Steve's Bachelor Kitchen

Ready made dessert:

Step 1: Obtain suitable tupperware.

Step 2: Go to the nearest Registry of Motor Vehicles.

Step 3: Scoop up any wandering jello puddles. If none are immediately available, just wait patiently.

Step 4: Chill before serving.

“Huh?!” you wisely say.


A man walks into the Registry. Behind the desk is a woman drinking coffee. On the wall is a clock. On the floor, a yard in front of the desk, is a white line. No one else is there.

MAN: (Walks up to the desk.) Excuse me miss…
CLERK: Please wait behind the line until you are called.
MAN: But there is no one…
CLERK: Please wait behind the line until you are called.

The man steps behind the line and waits.

CLOCK: Tick, tick, tick.
CLERK: Sip. sip.
CLOCK: Tick, tick, tick.
CLERK: Sip. sip.
MAN: (Walks up to the desk.) Excuse me miss…

Return to the beginning. Do not pass go. Do not collect $200.00.


A few years later.

CLOCK: (Evil laugh.) Tick, tick, tick.
CLERK: Sip, gulp! Sigh!
MAN: Rip, rip. (The sound of several clumps of hair being pulled out.)
CLERK: Next!

The man faints. The man recovers.
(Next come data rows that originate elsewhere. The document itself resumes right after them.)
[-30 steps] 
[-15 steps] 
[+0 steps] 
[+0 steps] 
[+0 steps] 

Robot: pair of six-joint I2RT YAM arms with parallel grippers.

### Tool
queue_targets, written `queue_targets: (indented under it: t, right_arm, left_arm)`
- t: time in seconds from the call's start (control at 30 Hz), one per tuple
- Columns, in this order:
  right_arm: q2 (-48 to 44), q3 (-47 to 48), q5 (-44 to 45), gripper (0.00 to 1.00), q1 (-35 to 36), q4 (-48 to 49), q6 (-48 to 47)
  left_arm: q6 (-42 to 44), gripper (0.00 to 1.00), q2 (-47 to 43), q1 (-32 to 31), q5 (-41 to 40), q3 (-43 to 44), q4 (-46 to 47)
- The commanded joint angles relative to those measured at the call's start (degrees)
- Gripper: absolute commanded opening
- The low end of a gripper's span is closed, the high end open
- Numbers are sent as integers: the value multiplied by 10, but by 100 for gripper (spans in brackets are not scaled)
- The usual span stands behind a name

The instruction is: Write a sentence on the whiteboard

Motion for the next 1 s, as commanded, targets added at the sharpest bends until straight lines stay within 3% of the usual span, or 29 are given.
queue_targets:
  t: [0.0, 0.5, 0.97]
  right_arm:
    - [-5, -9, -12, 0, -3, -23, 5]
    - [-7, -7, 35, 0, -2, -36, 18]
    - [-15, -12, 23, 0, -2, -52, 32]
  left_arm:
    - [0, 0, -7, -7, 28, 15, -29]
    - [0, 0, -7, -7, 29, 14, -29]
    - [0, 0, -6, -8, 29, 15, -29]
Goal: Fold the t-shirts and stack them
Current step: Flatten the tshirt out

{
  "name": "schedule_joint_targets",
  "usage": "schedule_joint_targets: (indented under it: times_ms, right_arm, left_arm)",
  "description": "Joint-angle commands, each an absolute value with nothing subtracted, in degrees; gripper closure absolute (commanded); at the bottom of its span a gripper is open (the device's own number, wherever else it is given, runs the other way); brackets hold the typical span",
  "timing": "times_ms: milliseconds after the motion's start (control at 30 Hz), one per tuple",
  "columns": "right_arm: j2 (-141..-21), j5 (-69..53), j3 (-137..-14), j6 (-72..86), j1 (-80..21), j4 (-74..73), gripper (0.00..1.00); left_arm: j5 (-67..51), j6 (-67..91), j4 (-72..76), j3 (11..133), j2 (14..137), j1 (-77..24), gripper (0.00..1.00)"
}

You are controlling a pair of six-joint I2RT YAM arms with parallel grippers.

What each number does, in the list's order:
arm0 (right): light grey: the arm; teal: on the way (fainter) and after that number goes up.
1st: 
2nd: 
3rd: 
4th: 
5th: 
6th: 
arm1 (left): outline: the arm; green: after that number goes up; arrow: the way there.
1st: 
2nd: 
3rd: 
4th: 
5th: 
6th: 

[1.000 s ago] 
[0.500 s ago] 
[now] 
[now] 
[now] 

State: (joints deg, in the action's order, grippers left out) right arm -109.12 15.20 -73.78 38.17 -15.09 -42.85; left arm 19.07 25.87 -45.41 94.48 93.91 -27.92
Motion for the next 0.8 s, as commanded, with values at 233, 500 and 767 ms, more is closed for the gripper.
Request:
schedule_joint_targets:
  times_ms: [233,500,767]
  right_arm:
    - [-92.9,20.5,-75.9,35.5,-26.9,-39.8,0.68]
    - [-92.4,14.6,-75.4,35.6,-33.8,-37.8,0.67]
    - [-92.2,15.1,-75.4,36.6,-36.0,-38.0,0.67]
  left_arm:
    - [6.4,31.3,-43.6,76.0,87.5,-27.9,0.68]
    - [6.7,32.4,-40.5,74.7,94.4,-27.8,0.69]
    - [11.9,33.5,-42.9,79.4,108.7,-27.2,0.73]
The man runs to a bar and celebrates. The man walks up to the desk.

MAN: I need a picture ID.
CLERK: Please fill out this form and go to the end of the line.

The man screams. The man bangs his head against the wall. The man shoots his dog. The man fills out the form.

Return to the beginning … etc.


The world revolves a few times.

MAN: (Hands the form to the clerk.) Here.
CLERK: You must have three picture ID’s.
MAN: (By now completely bald.) But the reason I need a picture ID is that I have no picture ID!
CLERK: Well then you must have a picture ID with your social security card and your birth certificate.
MAN: But you don’t understand. I don’t have a picture ID.
ABBOTT: Who’s on first?
COSTELLO: I dunno!
ABBOTT: Third base!

Steve slaps himself on the face and get’s back on track.

CLERK: Well then we need a picture ID, your thumbprint, and your left testicle.
BOY: But I told you, I don’t have a picture ID.
CLERK: Do you have anything?
BOY: I have a library card.
CLERK: Good enough.

The boy skips. The boy jumps. The boy runs naked through the fields. The boy gives the woman his library card.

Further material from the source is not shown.